= Eddie Garafola =

American mobster (1938–2020)

Edward "Cousin Eddie" Garafola (March 25, 1938 – September 28, 2020) was a Gambino crime family captain who dominated the construction industry in New York City until the early 2000s. Garafola is believed to have been an American Mafia member since the mid-1970s.

==Biography==
===Personal life===
Garafola was the brother-in-law of former underboss in the Gambino crime family Sammy "The Bull" Gravano, married to Gravano's sister Fran. He lived in Graniteville, Staten Island.

===Criminal charges and activities===
In May 1985, Garafola was charged with tax evasion for failing to report income from a New York discothèque that he owned with Gravano and a third Staten Island resident. Garafola and Gravano were also suspects in the 1982 murder of Frank Fiala outside of the same discothèque, although they were not convicted.

In September 1996, Peter Gotti visited his brother, Gambino boss John Gotti, in prison. John reportedly told Peter, then acting boss, to have Thomas "Huck" Carbonara and Garafola kill Gravano. Carbonara and Garafola reportedly made several trips to Arizona, where the media had revealed Gravano was hiding, to set up a hit. Gravano's arrest on drug charges in 2000 ended this venture. On May 22, 2003, Garafola was indicted in New York for plotting to murder Gravano.

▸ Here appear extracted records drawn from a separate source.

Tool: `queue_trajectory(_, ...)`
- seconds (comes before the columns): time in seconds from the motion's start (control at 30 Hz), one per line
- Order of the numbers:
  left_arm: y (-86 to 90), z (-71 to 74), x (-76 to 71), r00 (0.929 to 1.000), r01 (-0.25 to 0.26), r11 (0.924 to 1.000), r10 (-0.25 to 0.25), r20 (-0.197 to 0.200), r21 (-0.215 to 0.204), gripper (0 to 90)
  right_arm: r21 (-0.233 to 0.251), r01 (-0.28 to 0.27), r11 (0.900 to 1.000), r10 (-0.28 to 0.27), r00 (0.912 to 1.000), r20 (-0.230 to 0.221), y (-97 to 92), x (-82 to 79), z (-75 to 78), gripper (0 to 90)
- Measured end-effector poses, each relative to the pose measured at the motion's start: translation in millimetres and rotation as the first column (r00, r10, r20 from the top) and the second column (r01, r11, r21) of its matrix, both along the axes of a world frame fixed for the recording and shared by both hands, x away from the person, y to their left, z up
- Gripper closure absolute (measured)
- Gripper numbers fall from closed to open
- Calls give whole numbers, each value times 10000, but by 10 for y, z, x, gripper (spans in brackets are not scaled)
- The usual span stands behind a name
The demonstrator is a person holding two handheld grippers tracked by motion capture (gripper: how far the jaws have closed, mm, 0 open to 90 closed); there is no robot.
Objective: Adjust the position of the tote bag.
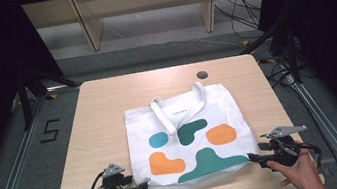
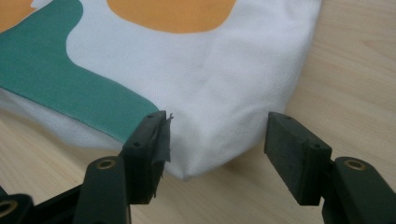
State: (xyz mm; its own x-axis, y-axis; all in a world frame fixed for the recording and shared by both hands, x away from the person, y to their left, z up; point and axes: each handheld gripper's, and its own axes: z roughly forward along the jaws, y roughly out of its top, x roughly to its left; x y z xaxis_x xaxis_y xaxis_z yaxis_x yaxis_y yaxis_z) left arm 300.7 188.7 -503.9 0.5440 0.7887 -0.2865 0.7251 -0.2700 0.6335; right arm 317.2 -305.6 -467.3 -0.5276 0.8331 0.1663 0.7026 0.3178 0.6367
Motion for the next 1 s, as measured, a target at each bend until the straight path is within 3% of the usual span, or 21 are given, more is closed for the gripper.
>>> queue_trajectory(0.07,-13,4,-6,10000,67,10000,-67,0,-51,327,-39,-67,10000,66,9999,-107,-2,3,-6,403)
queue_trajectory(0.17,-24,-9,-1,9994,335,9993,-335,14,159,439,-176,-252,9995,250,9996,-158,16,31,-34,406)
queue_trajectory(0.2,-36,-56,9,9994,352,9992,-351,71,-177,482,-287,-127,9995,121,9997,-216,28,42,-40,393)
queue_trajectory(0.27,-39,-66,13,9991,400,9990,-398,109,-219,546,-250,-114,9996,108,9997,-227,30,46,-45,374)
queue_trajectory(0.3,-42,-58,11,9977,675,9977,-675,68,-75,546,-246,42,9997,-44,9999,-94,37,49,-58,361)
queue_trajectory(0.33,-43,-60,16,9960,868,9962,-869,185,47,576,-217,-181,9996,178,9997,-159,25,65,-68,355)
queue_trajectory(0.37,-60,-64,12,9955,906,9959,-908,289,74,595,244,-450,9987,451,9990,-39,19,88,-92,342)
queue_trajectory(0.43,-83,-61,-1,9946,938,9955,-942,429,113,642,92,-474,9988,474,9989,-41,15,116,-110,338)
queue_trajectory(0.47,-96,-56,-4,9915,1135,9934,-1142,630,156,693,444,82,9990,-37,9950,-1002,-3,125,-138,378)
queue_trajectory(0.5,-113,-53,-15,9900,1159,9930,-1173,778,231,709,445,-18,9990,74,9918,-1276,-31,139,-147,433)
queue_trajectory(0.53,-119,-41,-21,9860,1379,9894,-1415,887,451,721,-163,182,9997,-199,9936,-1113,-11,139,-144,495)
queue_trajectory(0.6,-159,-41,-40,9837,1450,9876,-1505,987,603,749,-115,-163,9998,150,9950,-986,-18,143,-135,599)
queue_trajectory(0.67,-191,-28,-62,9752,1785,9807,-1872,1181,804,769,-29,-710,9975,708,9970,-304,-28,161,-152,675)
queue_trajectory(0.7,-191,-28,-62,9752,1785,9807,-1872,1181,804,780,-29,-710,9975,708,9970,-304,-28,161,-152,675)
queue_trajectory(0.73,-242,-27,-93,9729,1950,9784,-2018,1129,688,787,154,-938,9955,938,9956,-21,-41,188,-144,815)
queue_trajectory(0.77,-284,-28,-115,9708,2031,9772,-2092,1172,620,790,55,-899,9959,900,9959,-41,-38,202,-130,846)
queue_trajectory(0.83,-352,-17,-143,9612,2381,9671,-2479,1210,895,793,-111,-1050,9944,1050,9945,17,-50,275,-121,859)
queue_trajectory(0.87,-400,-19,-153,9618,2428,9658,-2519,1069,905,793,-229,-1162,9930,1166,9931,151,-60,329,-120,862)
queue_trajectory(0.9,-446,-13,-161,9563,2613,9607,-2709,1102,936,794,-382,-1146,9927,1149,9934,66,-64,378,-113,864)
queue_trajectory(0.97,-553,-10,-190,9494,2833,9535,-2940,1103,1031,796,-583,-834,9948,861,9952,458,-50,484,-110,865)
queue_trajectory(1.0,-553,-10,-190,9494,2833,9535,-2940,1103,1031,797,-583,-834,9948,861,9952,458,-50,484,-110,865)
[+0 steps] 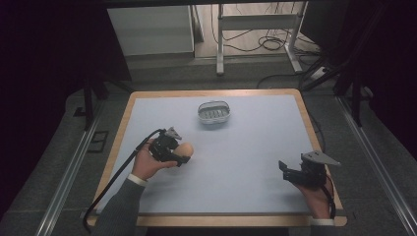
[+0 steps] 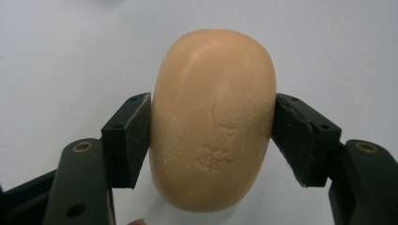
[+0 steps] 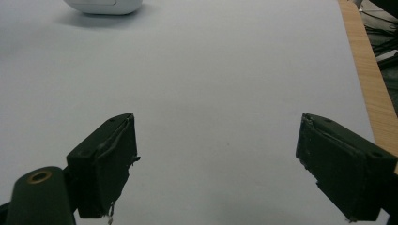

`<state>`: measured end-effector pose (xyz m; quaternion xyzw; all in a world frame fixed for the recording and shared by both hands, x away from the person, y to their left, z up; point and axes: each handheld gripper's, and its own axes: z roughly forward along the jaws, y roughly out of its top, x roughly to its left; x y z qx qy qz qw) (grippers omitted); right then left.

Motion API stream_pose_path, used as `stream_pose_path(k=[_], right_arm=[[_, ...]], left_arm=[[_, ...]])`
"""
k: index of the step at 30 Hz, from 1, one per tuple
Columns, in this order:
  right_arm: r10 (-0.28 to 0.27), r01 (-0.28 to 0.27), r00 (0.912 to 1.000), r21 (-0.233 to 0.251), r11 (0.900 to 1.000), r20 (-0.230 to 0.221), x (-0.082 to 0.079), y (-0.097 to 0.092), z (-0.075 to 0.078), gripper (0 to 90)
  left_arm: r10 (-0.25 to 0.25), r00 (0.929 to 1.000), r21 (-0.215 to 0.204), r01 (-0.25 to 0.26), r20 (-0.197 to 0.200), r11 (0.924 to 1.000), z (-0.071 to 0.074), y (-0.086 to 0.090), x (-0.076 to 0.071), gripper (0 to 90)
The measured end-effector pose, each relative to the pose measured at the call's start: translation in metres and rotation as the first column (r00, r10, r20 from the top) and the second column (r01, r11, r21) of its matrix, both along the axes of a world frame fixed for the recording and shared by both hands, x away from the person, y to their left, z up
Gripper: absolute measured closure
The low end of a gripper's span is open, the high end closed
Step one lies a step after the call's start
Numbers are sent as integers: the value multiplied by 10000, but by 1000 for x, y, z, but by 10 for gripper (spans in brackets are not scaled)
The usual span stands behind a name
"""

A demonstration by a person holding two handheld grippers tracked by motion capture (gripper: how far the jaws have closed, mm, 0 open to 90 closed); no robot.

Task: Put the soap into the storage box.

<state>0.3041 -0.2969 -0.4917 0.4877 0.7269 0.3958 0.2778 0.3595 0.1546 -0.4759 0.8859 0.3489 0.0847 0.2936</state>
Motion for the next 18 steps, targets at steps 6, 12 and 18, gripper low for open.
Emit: stream_pose_path(k=[6,12,18], right_arm=[[-57,57,10000,33,10000,12,0,-1,0,128],[-56,56,10000,10,10000,2,0,-1,0,128],[-63,63,10000,7,10000,-26,0,-2,-1,128]], left_arm=[[-56,10000,28,57,-41,10000,0,-4,4,320],[-61,10000,27,61,-7,10000,5,-6,9,320],[140,9999,71,-140,-9,9999,8,-7,25,320]])
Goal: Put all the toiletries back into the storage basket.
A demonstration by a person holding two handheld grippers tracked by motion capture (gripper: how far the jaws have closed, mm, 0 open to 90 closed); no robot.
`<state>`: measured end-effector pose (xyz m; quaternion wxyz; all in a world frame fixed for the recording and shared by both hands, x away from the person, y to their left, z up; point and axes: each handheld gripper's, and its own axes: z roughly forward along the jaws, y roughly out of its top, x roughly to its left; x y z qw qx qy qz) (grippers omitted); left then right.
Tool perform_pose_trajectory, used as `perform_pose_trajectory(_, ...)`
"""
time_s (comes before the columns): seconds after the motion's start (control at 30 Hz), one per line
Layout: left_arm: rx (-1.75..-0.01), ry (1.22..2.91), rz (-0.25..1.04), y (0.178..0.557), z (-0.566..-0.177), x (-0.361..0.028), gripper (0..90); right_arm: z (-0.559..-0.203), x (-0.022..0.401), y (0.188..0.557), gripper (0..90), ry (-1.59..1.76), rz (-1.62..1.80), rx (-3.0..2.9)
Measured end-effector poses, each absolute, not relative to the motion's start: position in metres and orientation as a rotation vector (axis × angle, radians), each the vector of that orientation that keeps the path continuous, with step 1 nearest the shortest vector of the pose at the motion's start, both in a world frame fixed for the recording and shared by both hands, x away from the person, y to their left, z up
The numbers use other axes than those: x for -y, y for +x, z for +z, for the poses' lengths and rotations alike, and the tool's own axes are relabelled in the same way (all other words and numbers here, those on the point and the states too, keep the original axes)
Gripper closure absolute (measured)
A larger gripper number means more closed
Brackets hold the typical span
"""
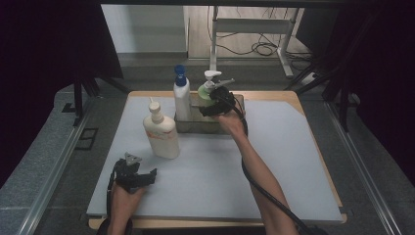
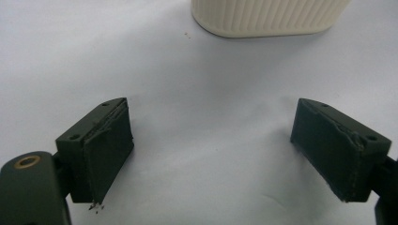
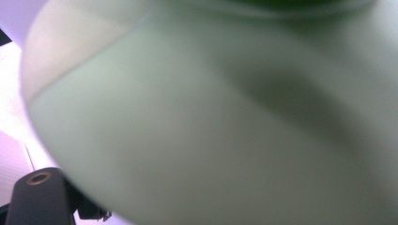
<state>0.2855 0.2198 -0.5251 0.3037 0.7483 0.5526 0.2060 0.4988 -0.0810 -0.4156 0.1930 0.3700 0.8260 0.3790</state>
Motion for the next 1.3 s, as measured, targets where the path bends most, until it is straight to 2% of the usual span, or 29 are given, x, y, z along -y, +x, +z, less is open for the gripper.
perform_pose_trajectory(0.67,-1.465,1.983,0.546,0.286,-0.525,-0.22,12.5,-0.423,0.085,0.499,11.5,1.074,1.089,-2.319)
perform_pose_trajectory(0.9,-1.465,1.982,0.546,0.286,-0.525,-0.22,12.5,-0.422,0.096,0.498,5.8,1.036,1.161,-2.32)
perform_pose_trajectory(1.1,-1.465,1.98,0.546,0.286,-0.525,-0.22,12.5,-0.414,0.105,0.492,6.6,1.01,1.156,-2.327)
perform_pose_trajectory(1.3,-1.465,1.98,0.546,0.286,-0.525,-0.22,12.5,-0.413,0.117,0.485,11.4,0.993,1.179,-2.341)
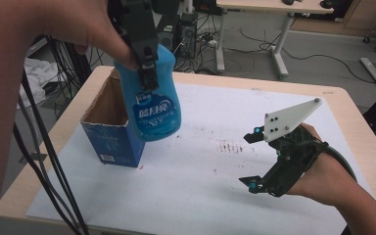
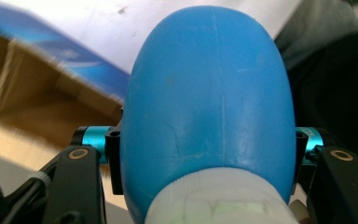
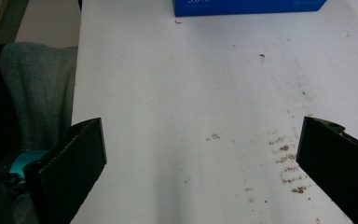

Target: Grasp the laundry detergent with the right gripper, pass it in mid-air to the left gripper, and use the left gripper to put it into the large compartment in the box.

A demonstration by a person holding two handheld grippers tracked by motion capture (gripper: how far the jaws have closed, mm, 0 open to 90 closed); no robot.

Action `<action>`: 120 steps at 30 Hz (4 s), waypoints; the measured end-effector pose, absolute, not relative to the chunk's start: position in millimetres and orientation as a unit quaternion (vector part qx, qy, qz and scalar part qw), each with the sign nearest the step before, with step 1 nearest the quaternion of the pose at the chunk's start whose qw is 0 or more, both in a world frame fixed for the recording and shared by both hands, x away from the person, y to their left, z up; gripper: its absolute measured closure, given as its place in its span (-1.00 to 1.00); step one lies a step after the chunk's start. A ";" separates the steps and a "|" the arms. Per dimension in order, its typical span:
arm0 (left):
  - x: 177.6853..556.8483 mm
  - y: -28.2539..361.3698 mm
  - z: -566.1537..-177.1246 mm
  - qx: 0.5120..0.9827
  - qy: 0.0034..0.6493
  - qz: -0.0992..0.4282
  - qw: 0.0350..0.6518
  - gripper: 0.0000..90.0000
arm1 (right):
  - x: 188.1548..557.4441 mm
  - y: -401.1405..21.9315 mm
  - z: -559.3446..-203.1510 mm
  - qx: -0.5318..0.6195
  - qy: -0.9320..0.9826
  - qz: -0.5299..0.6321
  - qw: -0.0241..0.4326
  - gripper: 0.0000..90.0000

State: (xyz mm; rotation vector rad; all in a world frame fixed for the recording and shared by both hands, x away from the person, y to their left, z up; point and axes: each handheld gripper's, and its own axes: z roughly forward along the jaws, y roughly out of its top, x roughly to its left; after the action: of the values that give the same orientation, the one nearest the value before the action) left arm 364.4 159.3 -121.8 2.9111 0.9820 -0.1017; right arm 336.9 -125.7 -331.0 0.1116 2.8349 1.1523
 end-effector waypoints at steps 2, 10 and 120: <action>368.7 167.8 -116.8 0.933 0.357 -0.029 0.035 -0.13 | 336.6 -125.3 -331.1 0.036 0.926 0.375 0.039 -0.99; 383.6 198.4 -108.5 0.886 0.462 -0.024 0.026 -0.13 | 335.0 -125.2 -330.9 0.038 0.927 0.372 0.040 -0.99; 424.5 242.9 -244.4 0.935 0.356 -0.006 -0.009 -0.61 | 339.7 -134.0 -335.6 0.064 0.930 0.359 0.042 -0.99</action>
State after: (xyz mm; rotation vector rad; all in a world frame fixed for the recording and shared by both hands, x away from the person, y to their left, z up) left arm 424.5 242.9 -244.4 2.9523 1.1237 -0.0201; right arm 339.7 -134.0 -335.6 0.1970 2.8459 1.0992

In the late 1990s, Larry Ray was an informant for the FBI, and his job was to inform the Bureau about a scheme involving Garafola, but his efforts failed as he focused instead on using his role as an informant to conceal his own involvement in the scheme. In March 2000, both Garafola and Ray himself were indicted with others in Brooklyn, New York, for their roles in a federal racketeering and stock fraud scheme. The scheme involved the pumping and dumping of stocks by mobsters and stockbrokers, cheating investors out of $40 million between 1993 and 1996. As part of the fraud scheme Ray was charged with attempting to pay a $100,000 bribe to a bond brokerage firm executive on Garafola's behalf to ensure that a company would be granted a bond so that it could act as a general contractor on large construction projects. Slapped with a 43-count indictment and several RICO charges, Garafola was prepared to do life in prison. Garafola's son Mario, a reputed Gambino soldier and key player, was also charged and convicted in the plot. Edward copped a plea agreement to do life in prison in order reduce his son's sentence. As of April 2012, Mario Garafola had been released from FCC Allenwood. Said Gravano:

It's my brother-in-law Eddie. He's caused me nothing but trouble with his devious ways, always looking for the angle. He was a schemer, he always knew how to make money. A couple of guys in my crew wanted to whack him. You can’t trust him, they said. But he's got a big edge with me. His wife is my sister and I ain't ever going to hurt her.

===Life sentence===
Suspected of being involved in nearly two dozen murders dating back to the 1970s, Garafola pleaded guilty to the 2004 murder of his cousin, Edward "The Chink" Garofalo, although he claimed in court documents that he was not present the night of the shooting, and of plotting to kill his brother-in-law Salvatore (Sammy the Bull) Gravano. On September 6, 2007, Garafola was sentenced to 30 years in prison; he was 69 years old at the time.

In 2015, Garafola was denied compassionate release; at the time he was a partially paralyzed amputee who used a wheelchair and was unable to speak due to a stroke. A law enforcement source said Edward Garafola had not been "put on the shelf", or retired by the Gambinos, and he could theoretically give orders to mob associates if he came home.

He is not related to his namesake Eddie Garafola who was killed in 1990 in a hit orchestrated by Sammy Gravano.

Garafola died on September 28, 2020, and his remains were interred at Moravian Cemetery.